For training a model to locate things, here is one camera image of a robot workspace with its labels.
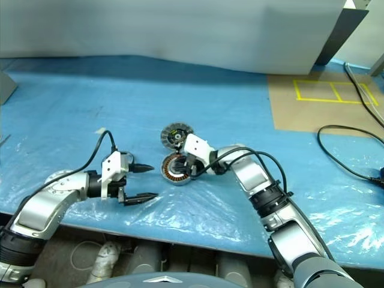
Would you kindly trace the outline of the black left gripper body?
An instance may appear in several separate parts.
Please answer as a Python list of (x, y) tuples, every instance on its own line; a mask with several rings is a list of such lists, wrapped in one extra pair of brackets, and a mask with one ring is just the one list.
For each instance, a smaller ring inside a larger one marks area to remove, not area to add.
[(130, 152), (114, 152), (107, 160), (107, 171), (110, 173), (108, 192), (110, 198), (117, 198), (123, 204), (127, 175), (134, 163), (134, 156)]

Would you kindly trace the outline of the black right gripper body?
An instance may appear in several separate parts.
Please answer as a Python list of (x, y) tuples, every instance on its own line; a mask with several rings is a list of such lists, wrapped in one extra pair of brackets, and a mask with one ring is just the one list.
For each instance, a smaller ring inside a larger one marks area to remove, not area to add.
[(193, 154), (187, 154), (185, 156), (184, 173), (191, 178), (197, 176), (197, 157)]
****************
* [EXERCISE PROMPT] Full copy, no pictures: write out each line of the data exactly as it stands.

* [SOLUTION TO THIS TASK]
For training a model to locate things, here is one camera image of a robot workspace with its labels.
Would you kindly trace the outline of the black left gripper body?
An instance may appear in several separate parts.
Please answer as a Python list of (x, y) tuples, every instance on its own line; a mask with several rings is a list of such lists, wrapped in one extra pair of brackets, and a mask with one ring is just the one list.
For each instance, a smaller ring inside a larger one marks area to remove, not area to add.
[(130, 152), (114, 152), (107, 160), (107, 171), (110, 173), (108, 192), (110, 198), (117, 198), (123, 204), (127, 175), (134, 163), (134, 156)]

Would you kindly trace the outline of the black right gripper body?
An instance may appear in several separate parts.
Please answer as a Python list of (x, y) tuples, every instance on its own line; a mask with several rings is a list of such lists, wrapped in one extra pair of brackets, and a mask with one ring is just the one list.
For each instance, a smaller ring inside a larger one marks area to remove, not area to add.
[(193, 154), (187, 154), (185, 156), (184, 173), (191, 178), (197, 176), (197, 157)]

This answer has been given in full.